Go through the lines below. Copy those with "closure".

Content starts

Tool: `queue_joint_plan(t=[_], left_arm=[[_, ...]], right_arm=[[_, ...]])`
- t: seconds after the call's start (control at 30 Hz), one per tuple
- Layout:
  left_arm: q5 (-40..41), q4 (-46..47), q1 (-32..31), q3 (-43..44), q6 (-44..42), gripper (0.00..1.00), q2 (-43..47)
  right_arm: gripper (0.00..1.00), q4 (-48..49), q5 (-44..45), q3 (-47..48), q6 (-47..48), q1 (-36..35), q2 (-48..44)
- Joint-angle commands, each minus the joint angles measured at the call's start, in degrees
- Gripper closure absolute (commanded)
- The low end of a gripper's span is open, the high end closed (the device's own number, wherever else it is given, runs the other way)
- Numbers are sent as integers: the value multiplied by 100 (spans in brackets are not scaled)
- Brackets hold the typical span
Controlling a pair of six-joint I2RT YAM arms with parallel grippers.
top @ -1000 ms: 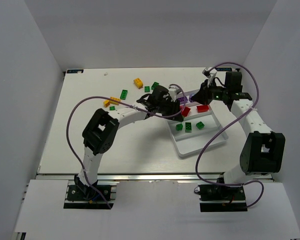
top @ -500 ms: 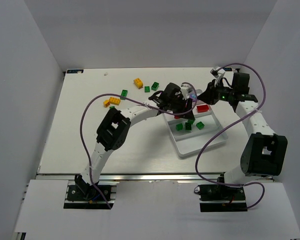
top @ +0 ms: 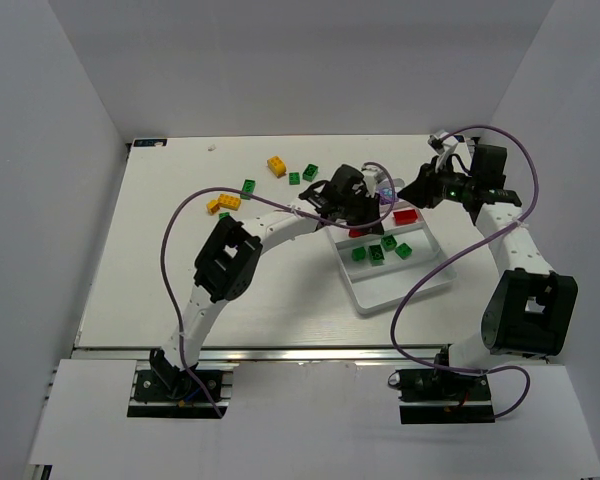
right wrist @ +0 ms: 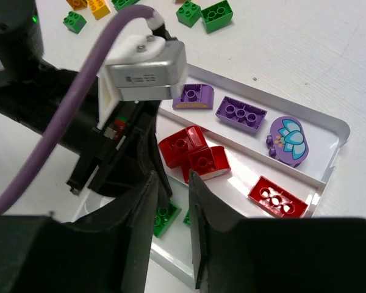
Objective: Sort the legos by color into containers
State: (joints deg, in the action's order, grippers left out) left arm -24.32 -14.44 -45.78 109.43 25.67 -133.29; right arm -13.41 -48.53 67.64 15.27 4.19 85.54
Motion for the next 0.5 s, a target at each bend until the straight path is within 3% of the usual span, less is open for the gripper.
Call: queue_joint_plan(t=[0.0,0.17,0.27,0.3,0.33,0.4,0.47], left_arm=[[549,-68,157,-192,-106,81,847],[1429,-138,674,-1438,-159,88,1779],[1840,-384,1139,-1862,-115,69,2210],[1965,-593,1255,-2055,-115,53,2342],[2079,-717,1491,-2127,-150,46,2387],[2552,-998,1738,-2171,-194,37,2440],[2834,-1385,2133,-2119,-203,34,2440]], right_arm=[[66,111,-156,39,37,47,-187],[46,67,-270,74,196,38,-116],[41,14,-367,39,362,30,-29],[41,14,-376,30,467,21,-11],[40,-4,-376,22,529,-14,7],[38,-39,-359,39,652,-58,42],[38,-74,-324,74,758,-137,94]])
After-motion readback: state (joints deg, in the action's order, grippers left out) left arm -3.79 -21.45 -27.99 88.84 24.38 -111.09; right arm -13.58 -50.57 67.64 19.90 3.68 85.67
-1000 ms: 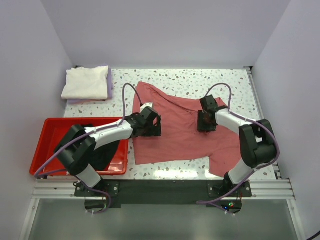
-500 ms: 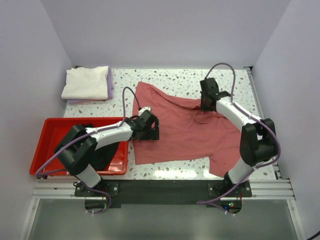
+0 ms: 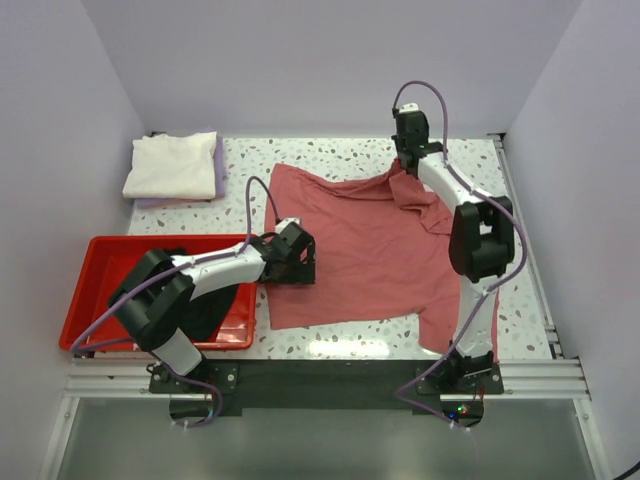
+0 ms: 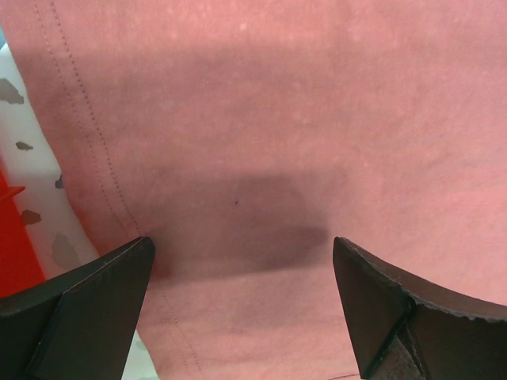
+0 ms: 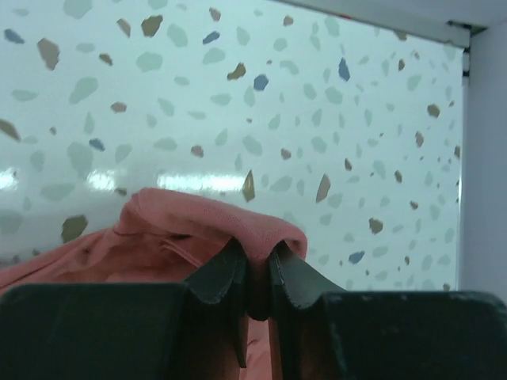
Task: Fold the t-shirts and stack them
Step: Flatten the tshirt out
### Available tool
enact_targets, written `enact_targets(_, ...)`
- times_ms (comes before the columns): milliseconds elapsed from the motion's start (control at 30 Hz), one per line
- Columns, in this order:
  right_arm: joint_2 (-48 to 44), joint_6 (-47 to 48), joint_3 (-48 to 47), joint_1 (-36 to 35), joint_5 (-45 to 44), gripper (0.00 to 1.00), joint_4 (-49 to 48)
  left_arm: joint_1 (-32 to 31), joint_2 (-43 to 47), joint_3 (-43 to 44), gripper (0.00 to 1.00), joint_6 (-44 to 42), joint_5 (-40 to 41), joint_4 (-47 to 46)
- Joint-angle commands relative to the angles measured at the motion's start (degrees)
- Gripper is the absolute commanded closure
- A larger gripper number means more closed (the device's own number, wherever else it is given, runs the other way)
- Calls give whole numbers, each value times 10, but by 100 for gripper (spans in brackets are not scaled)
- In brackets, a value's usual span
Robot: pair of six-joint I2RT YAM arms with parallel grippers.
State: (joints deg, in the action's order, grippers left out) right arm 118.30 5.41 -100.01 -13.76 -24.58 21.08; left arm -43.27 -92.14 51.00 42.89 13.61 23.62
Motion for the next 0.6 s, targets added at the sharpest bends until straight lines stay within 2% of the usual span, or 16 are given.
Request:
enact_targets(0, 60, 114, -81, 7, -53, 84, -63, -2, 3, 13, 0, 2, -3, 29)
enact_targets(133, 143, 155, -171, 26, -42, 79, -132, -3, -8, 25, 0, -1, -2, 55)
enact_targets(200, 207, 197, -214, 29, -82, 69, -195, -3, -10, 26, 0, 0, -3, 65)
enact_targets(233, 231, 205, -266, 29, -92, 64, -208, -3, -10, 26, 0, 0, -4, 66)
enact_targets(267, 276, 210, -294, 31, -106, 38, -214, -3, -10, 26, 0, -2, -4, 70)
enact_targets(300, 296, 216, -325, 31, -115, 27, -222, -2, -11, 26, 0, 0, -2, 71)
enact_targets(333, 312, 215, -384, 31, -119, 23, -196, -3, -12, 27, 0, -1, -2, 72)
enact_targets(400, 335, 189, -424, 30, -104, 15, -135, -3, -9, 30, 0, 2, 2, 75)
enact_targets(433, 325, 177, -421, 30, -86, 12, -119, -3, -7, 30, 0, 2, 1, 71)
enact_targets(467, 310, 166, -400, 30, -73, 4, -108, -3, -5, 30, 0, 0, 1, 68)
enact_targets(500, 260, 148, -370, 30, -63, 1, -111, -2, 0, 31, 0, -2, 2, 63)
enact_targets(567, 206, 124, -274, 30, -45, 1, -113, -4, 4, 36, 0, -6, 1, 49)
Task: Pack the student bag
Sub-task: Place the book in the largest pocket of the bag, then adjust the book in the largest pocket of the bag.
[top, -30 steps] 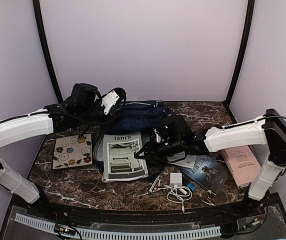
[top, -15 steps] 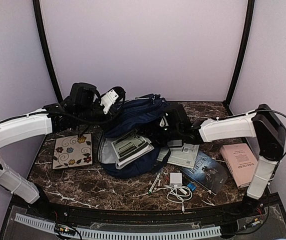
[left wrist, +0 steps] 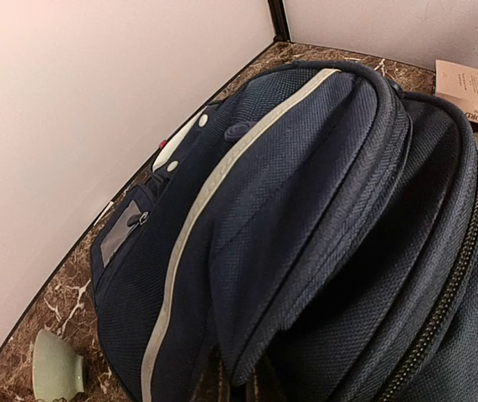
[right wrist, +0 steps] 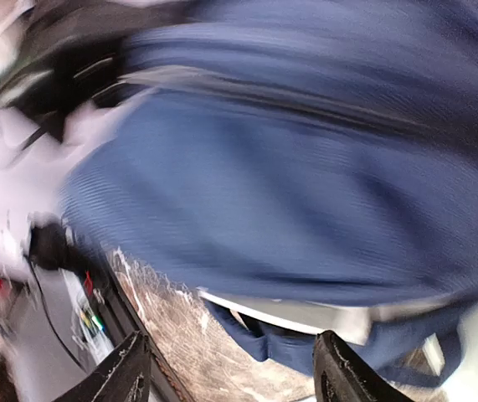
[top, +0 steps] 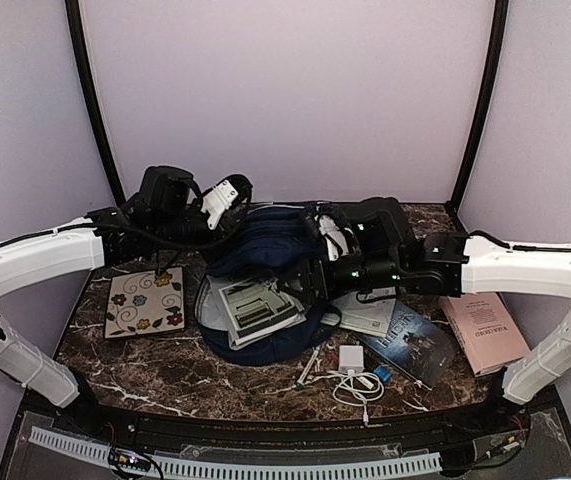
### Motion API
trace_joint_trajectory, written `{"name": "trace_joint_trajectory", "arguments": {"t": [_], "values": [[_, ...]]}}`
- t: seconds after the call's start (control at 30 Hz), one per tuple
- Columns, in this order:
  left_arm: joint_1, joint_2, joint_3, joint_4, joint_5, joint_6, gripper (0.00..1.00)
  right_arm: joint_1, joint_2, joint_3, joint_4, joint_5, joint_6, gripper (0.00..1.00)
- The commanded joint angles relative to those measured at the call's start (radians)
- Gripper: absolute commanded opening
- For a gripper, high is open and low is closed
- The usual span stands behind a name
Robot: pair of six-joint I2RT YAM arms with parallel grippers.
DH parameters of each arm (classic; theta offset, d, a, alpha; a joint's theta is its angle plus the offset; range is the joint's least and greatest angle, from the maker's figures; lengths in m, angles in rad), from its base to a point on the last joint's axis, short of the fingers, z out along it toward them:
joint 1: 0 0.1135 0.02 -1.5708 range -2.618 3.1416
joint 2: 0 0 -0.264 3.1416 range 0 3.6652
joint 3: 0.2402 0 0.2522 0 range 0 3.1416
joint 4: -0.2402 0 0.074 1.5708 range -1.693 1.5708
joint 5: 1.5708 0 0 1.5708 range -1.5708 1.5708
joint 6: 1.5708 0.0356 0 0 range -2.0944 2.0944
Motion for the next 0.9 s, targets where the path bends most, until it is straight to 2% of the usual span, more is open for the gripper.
{"name": "trace_joint_trajectory", "arguments": {"t": [0.0,0.1,0.27,0.37,0.5,0.67,0.77,0.87], "values": [[-0.006,-0.065,0.019,0.105,0.037,-0.013,0.0,0.124,-0.01,0.042,-0.004,0.023,-0.49,0.66],[-0.006,-0.067,0.017,0.105,0.033,-0.008,0.0,0.177,0.047,0.114,-0.033,0.051,-0.705,0.67],[-0.006,-0.065,0.017,0.103,0.029,-0.003,0.0,0.29,0.271,0.295,-0.076,0.193,-1.208,0.7],[-0.006,-0.068,0.016,0.103,0.017,0.007,0.0,0.299,0.407,0.406,-0.157,0.255,-1.377,0.71],[0.0,-0.069,0.015,0.11,0.03,-0.003,0.0,0.299,0.513,0.466,-0.216,0.29,-1.527,0.73],[0.002,-0.062,0.02,0.1,0.048,-0.014,0.0,0.289,0.589,0.482,-0.158,0.355,-1.576,0.72],[0.002,-0.069,0.017,0.103,0.045,-0.01,0.0,0.276,0.621,0.489,-0.097,0.385,-1.573,0.66],[0.002,-0.07,0.016,0.104,0.042,-0.008,0.0,0.257,0.647,0.489,-0.03,0.419,-1.566,0.48]]}}
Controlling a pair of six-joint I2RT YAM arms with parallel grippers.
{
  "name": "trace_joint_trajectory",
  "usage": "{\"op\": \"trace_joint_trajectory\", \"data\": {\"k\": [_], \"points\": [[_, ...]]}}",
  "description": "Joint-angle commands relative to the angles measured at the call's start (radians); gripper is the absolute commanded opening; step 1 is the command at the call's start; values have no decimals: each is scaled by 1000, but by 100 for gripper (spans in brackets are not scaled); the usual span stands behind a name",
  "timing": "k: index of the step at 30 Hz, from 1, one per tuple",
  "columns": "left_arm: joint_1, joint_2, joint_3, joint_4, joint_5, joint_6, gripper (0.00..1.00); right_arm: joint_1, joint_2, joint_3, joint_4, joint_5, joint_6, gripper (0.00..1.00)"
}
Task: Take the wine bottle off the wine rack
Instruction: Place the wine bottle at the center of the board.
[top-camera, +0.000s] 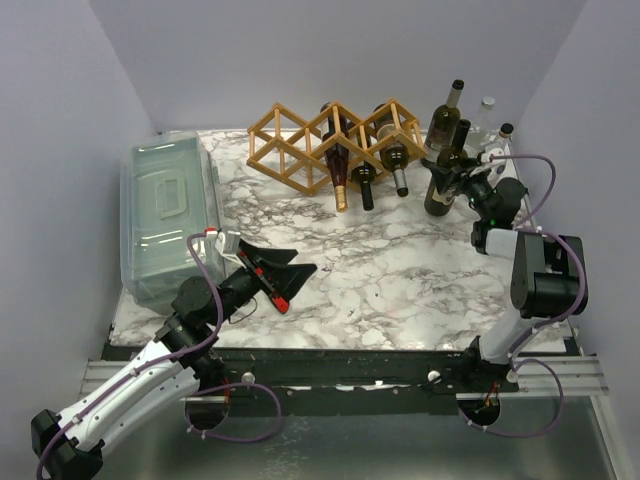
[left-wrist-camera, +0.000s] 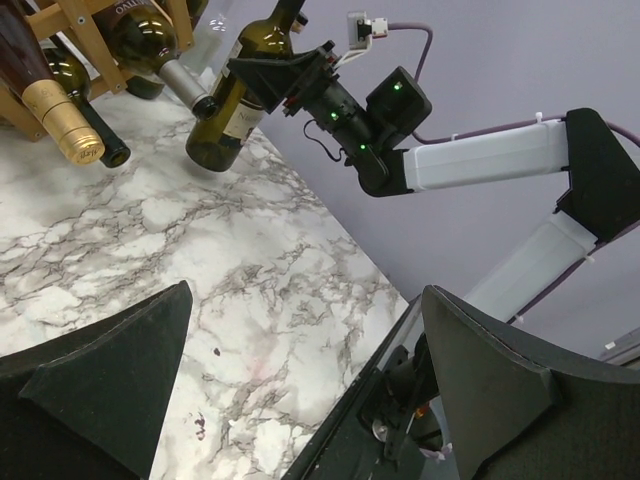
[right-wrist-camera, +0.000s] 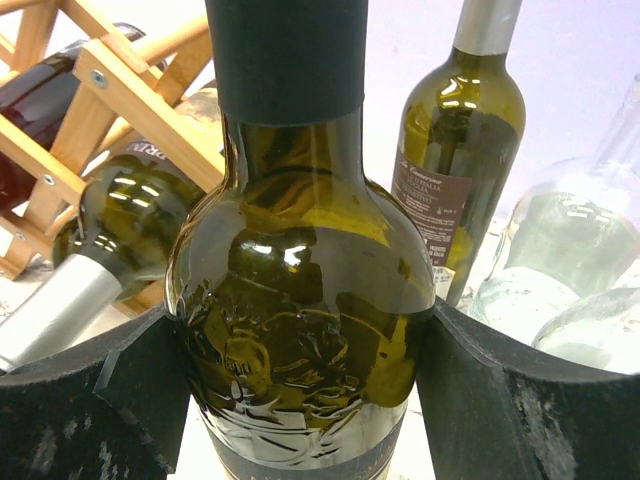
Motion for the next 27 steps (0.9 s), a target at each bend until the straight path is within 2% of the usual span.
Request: {"op": "trace_joint_trajectory", "data": {"k": [1,10,20,27], "points": [[5,-1,-16,23,-29,-5,99,12,32,50,214,65,-11,0],[5,1,-20,24,-44,-5,99,29,133,70,341,136,-24,0],[5,16,-6,27,-81,6,98,33,210,142,352,166,-62,1],[5,38,6,27,-74,15,99,33,250,167,365,168,-58,5]]}}
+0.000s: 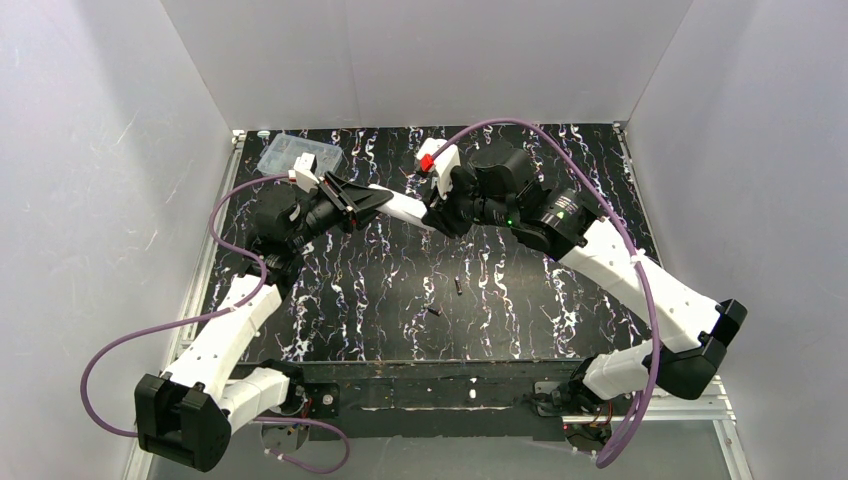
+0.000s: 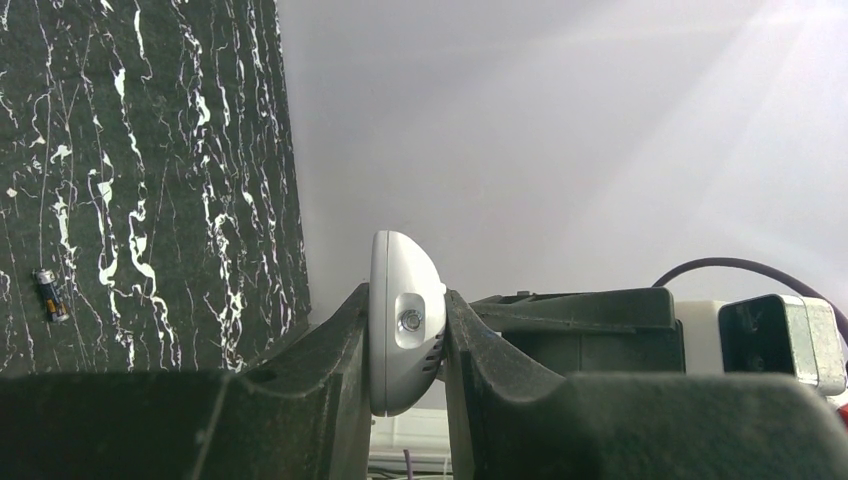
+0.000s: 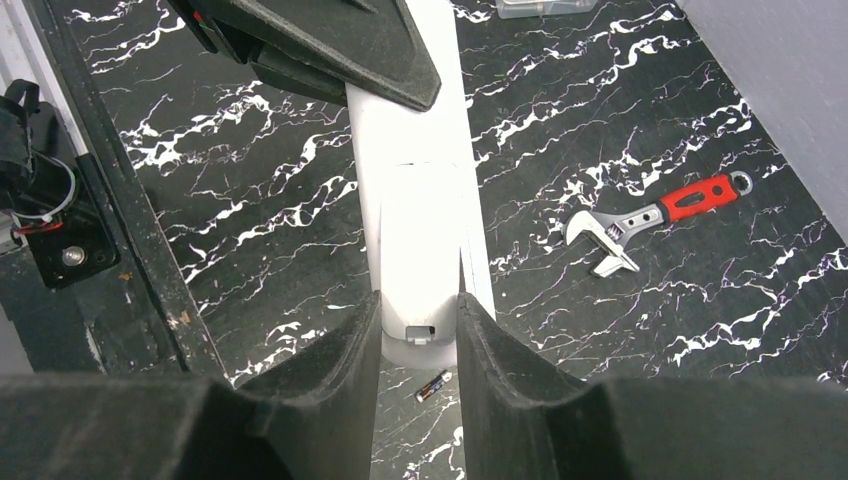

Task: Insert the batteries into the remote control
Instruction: Remove the battery cover from the remote control, then place the battery cover at the center of the board.

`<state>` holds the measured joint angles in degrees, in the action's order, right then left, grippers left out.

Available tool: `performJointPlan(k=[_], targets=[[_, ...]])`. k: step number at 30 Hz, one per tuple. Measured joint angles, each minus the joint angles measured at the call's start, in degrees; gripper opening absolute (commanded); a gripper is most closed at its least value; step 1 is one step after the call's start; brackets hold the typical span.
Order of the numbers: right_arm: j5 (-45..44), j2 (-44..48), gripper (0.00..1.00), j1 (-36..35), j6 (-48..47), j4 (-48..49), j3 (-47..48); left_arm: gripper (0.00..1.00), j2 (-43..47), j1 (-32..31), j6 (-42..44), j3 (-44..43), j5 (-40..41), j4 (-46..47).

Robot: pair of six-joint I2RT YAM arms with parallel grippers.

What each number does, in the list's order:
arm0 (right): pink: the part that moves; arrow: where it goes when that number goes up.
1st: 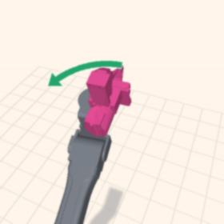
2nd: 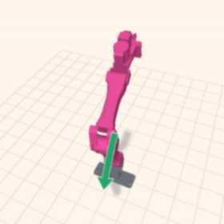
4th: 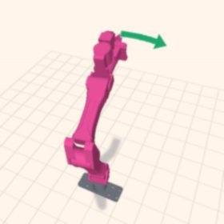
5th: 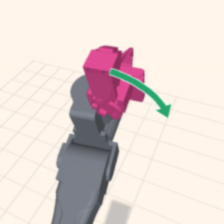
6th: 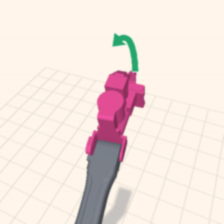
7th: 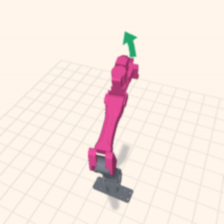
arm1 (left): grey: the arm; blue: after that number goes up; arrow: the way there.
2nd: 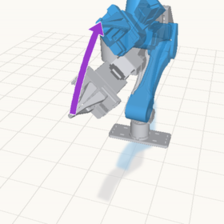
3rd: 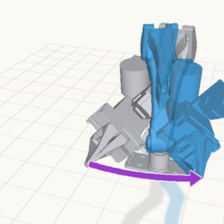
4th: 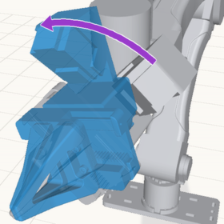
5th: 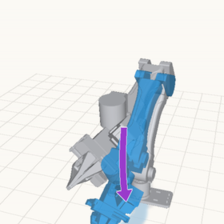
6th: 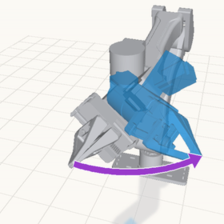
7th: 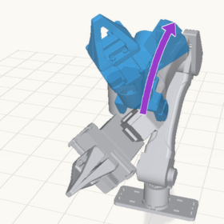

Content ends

RESPONSE TO THE TASK:
- Gripper closure absolute (commanded)
- Gripper is the absolute commanded closure

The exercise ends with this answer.